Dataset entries

++++

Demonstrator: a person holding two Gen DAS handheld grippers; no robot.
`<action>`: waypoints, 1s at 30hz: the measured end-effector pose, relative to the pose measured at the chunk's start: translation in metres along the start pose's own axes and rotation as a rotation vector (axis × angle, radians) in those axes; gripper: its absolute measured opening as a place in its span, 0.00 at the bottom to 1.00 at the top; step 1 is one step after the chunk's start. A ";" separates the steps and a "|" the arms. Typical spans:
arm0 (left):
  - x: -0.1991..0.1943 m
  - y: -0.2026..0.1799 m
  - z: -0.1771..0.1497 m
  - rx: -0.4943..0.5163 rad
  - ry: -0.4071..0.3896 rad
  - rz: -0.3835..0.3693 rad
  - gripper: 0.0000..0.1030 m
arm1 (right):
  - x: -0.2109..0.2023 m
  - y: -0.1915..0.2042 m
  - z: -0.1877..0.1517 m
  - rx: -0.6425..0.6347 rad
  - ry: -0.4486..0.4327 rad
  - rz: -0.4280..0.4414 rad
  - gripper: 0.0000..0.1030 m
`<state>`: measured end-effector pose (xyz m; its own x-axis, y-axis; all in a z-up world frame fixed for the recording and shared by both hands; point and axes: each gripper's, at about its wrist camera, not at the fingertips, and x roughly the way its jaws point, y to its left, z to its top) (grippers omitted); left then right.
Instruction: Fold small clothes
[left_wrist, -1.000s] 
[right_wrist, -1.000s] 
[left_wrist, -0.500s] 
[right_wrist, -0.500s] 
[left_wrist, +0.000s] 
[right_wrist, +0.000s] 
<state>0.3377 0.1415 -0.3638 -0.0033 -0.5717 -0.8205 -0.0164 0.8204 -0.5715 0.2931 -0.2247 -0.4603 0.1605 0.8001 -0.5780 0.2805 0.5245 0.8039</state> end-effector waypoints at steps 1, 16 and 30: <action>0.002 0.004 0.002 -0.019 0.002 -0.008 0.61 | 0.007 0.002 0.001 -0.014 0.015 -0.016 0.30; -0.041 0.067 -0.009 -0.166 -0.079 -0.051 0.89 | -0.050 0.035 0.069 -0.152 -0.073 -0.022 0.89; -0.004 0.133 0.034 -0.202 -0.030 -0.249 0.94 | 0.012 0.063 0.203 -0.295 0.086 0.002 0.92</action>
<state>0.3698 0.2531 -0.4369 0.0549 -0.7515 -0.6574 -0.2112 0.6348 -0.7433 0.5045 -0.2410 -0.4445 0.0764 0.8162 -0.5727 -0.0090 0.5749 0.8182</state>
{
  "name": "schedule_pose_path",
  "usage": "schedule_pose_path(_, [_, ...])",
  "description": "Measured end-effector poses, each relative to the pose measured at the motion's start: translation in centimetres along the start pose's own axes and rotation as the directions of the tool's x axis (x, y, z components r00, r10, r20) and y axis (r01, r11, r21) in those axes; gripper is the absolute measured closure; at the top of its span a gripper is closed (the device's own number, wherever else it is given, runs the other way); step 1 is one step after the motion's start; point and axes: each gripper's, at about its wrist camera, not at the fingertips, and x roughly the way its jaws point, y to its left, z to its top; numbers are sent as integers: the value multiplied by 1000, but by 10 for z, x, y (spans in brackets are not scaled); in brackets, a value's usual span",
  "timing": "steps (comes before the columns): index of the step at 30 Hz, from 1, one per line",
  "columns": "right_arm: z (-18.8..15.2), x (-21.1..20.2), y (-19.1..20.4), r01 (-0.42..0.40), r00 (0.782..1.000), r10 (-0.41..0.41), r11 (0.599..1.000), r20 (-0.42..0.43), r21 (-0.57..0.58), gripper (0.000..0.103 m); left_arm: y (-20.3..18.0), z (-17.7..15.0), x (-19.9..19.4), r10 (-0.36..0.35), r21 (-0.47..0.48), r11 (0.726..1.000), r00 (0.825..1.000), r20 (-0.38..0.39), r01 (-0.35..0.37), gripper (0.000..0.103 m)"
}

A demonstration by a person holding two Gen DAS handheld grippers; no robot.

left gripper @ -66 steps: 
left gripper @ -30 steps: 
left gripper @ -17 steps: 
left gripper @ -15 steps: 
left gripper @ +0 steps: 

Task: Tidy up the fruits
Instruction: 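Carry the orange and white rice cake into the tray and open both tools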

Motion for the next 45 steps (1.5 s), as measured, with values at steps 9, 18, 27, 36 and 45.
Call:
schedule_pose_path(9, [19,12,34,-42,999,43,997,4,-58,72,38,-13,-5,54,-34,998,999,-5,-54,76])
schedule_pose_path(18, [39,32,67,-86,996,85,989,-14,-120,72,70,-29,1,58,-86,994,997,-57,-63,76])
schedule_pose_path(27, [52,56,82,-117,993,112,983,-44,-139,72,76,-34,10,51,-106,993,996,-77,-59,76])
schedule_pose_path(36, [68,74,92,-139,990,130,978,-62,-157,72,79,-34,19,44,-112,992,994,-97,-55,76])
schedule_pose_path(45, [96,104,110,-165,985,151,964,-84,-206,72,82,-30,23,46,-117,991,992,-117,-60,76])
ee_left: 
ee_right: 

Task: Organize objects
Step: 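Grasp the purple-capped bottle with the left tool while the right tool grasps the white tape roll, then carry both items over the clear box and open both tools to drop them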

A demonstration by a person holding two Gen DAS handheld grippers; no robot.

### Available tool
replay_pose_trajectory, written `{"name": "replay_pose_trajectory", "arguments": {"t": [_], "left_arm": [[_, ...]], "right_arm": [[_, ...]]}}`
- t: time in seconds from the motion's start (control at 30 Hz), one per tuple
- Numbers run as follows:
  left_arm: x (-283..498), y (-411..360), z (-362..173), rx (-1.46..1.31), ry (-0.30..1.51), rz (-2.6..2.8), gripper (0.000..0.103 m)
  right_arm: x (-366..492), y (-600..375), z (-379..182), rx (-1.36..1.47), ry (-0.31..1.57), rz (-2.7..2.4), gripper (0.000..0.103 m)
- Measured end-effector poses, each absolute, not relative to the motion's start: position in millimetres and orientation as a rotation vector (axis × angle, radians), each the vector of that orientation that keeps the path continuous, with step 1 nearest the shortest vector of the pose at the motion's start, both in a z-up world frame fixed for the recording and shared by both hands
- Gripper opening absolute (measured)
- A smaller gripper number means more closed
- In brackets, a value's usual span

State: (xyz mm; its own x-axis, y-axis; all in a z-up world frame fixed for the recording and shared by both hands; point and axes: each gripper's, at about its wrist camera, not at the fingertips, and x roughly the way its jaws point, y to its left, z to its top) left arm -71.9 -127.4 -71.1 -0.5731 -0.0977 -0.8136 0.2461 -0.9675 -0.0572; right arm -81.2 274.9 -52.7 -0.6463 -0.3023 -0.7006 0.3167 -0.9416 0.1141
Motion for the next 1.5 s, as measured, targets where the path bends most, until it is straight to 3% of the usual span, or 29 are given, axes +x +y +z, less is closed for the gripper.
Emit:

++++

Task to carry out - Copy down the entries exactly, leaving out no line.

Answer to the problem -
Demonstrator: a person holding two Gen DAS handheld grippers; no robot.
`<action>`: waypoints, 1s at 30hz: the measured end-effector pose, relative to the pose measured at the chunk's start: translation in metres along the start pose's own axes and rotation as a rotation vector (axis × angle, radians) in those axes; gripper: its absolute measured opening as a place in its span, 0.00 at the bottom to 1.00 at the top; step 1 is one step after the chunk's start. A ";" separates the steps and a "|" the arms. Typical spans:
arm0 (left):
  - x: -0.1991..0.1943 m
  - y: -0.2026..0.1799 m
  - z: -0.1771..0.1497 m
  - rx: -0.4943..0.5163 rad
  - ry: -0.4071..0.3896 rad
  - rz: -0.3835..0.3693 rad
  - gripper: 0.0000..0.1030 m
arm1 (right):
  - x: -0.2109..0.2023 m
  - y: -0.1915..0.2042 m
  - z: -0.1877..0.1517 m
  - rx: -0.6425..0.6347 rad
  - ry: -0.4486..0.4327 rad
  - rz: -0.4280..0.4414 rad
  - gripper: 0.0000..0.1030 m
`<state>`: measured end-effector pose (xyz m; its own x-axis, y-axis; all in a z-up world frame fixed for the recording and shared by both hands; point and axes: each gripper's, at about its wrist camera, not at the fingertips, and x roughly the way its jaws point, y to its left, z to its top) (grippers omitted); left then right.
Instruction: Fold small clothes
[left_wrist, -1.000s] 
[right_wrist, -1.000s] 
[left_wrist, -0.500s] 
[right_wrist, -0.500s] 
[left_wrist, +0.000s] 
[right_wrist, +0.000s] 
<state>0.3377 0.1415 -0.3638 -0.0033 -0.5717 -0.8205 -0.0164 0.8204 -0.5715 0.2931 -0.2247 -0.4603 0.1605 0.8001 -0.5780 0.2805 0.5245 0.8039</state> end-effector waypoints at steps 1, 16 and 30: <action>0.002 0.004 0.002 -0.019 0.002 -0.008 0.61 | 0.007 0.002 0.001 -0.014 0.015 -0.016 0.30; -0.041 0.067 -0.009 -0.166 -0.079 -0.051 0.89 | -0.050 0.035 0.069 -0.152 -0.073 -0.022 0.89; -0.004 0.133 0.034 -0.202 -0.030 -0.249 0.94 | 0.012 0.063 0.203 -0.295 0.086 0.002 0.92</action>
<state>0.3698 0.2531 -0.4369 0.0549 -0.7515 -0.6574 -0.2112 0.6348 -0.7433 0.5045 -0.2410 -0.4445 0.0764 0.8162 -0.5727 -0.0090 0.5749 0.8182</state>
{
  "name": "schedule_pose_path",
  "usage": "schedule_pose_path(_, [_, ...])",
  "description": "Measured end-effector poses, each relative to the pose measured at the motion's start: translation in centimetres along the start pose's own axes and rotation as the directions of the tool's x axis (x, y, z components r00, r10, r20) and y axis (r01, r11, r21) in those axes; gripper is the absolute measured closure; at the top of its span a gripper is closed (the device's own number, wherever else it is given, runs the other way); step 1 is one step after the motion's start; point and axes: each gripper's, at about its wrist camera, not at the fingertips, and x roughly the way its jaws point, y to its left, z to its top; numbers are sent as integers: the value multiplied by 1000, but by 10 for z, x, y (spans in brackets are not scaled); in brackets, a value's usual span",
  "timing": "steps (comes before the columns): index of the step at 30 Hz, from 1, one per line",
  "columns": "right_arm: z (-18.8..15.2), x (-21.1..20.2), y (-19.1..20.4), r01 (-0.42..0.40), r00 (0.782..1.000), r10 (-0.41..0.41), r11 (0.599..1.000), r20 (-0.42..0.43), r21 (-0.57..0.58), gripper (0.000..0.103 m); left_arm: y (-20.3..18.0), z (-17.7..15.0), x (-19.9..19.4), r10 (-0.36..0.35), r21 (-0.47..0.48), r11 (0.726..1.000), r00 (0.825..1.000), r20 (-0.38..0.39), r01 (-0.35..0.37), gripper (0.000..0.103 m)"
}

A demonstration by a person holding two Gen DAS handheld grippers; no robot.

left gripper @ -66 steps: 
left gripper @ -30 steps: 
left gripper @ -17 steps: 
left gripper @ -15 steps: 
left gripper @ +0 steps: 

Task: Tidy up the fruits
Instruction: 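Carry the orange and white rice cake into the tray and open both tools
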
Motion for the next 45 steps (1.5 s), as measured, with values at steps 9, 18, 27, 36 and 45.
Call:
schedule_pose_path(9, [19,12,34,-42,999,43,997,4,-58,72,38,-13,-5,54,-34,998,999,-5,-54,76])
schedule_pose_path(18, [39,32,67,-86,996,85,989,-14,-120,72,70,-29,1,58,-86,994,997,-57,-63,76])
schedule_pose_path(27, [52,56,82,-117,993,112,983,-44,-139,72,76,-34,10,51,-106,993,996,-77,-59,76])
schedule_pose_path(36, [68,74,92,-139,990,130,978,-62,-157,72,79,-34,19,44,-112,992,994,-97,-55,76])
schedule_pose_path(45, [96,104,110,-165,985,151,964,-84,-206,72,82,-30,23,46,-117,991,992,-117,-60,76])
ee_left: 
ee_right: 

Task: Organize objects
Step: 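Grasp the purple-capped bottle with the left tool while the right tool grasps the white tape roll, then carry both items over the clear box and open both tools to drop them
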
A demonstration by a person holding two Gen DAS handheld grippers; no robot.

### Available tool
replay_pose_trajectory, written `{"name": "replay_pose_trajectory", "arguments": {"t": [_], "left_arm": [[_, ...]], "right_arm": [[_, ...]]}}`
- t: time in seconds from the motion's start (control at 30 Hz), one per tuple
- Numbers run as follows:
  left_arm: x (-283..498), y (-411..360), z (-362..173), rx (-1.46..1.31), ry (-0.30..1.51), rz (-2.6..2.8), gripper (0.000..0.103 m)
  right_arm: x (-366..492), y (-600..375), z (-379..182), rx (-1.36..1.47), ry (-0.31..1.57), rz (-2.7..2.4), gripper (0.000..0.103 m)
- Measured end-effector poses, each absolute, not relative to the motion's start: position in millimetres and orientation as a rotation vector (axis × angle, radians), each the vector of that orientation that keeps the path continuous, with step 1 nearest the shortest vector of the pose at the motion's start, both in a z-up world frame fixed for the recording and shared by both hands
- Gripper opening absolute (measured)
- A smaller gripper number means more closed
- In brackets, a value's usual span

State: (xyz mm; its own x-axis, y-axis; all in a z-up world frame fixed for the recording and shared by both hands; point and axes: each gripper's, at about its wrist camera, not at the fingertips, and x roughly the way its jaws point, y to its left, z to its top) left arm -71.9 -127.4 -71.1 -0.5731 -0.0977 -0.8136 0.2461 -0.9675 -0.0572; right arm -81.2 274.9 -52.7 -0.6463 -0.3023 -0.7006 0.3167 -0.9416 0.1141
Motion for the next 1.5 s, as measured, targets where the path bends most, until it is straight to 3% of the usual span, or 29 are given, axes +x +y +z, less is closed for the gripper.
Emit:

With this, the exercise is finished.